### TASK INSTRUCTIONS
A verbatim transcript of the data that follows, free of images, is the expected result.

Records from a data source:
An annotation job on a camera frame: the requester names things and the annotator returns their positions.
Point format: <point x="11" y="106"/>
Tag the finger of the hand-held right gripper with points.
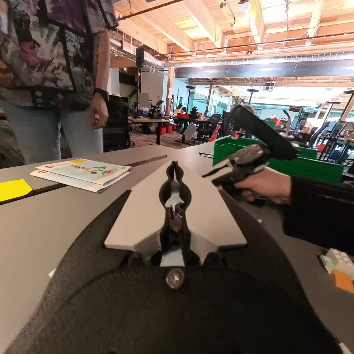
<point x="218" y="169"/>

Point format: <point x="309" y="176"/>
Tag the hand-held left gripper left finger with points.
<point x="132" y="218"/>

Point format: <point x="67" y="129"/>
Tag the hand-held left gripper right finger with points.
<point x="215" y="218"/>

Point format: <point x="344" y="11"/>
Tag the small dark grey lego piece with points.
<point x="174" y="217"/>

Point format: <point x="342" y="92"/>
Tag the lego instruction booklet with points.
<point x="62" y="181"/>
<point x="83" y="169"/>

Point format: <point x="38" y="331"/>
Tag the pale green lego packet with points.
<point x="336" y="260"/>

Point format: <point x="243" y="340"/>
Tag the orange lego brick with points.
<point x="343" y="280"/>

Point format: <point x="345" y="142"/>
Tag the person's right hand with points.
<point x="271" y="185"/>

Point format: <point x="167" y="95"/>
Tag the orange traffic cone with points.
<point x="214" y="135"/>

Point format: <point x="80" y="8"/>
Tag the ceiling projector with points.
<point x="268" y="87"/>

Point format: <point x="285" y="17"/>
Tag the green plastic bin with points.
<point x="304" y="168"/>

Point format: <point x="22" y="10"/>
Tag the red storage bin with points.
<point x="167" y="129"/>

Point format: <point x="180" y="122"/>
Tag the wooden desk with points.
<point x="150" y="121"/>

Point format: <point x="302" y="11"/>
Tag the black office chair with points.
<point x="117" y="124"/>

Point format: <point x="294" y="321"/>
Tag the yellow sticky note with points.
<point x="13" y="190"/>

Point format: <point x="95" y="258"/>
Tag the black hanging speaker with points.
<point x="140" y="56"/>

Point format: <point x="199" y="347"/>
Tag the silver ventilation duct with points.
<point x="249" y="62"/>

### RESPONSE AREA
An annotation job on a camera frame: the requester names things and the annotator returns their positions.
Point format: <point x="11" y="106"/>
Tag the finger of the hand-held right gripper with points.
<point x="218" y="169"/>

Point format: <point x="309" y="176"/>
Tag the hand-held left gripper left finger with points.
<point x="132" y="218"/>

Point format: <point x="67" y="129"/>
Tag the hand-held left gripper right finger with points.
<point x="215" y="218"/>

Point format: <point x="344" y="11"/>
Tag the small dark grey lego piece with points.
<point x="174" y="217"/>

Point format: <point x="342" y="92"/>
Tag the lego instruction booklet with points.
<point x="62" y="181"/>
<point x="83" y="169"/>

Point format: <point x="38" y="331"/>
Tag the pale green lego packet with points.
<point x="336" y="260"/>

Point format: <point x="243" y="340"/>
Tag the orange lego brick with points.
<point x="343" y="280"/>

Point format: <point x="345" y="142"/>
Tag the person's right hand with points.
<point x="271" y="185"/>

Point format: <point x="167" y="95"/>
Tag the orange traffic cone with points.
<point x="214" y="135"/>

Point format: <point x="80" y="8"/>
Tag the ceiling projector with points.
<point x="268" y="87"/>

Point format: <point x="285" y="17"/>
Tag the green plastic bin with points.
<point x="304" y="168"/>

Point format: <point x="22" y="10"/>
Tag the red storage bin with points.
<point x="167" y="129"/>

Point format: <point x="180" y="122"/>
Tag the wooden desk with points.
<point x="150" y="121"/>

Point format: <point x="302" y="11"/>
Tag the black office chair with points.
<point x="117" y="124"/>

Point format: <point x="294" y="321"/>
Tag the yellow sticky note with points.
<point x="13" y="190"/>

Point format: <point x="95" y="258"/>
Tag the black hanging speaker with points.
<point x="140" y="56"/>

Point format: <point x="199" y="347"/>
Tag the silver ventilation duct with points.
<point x="249" y="62"/>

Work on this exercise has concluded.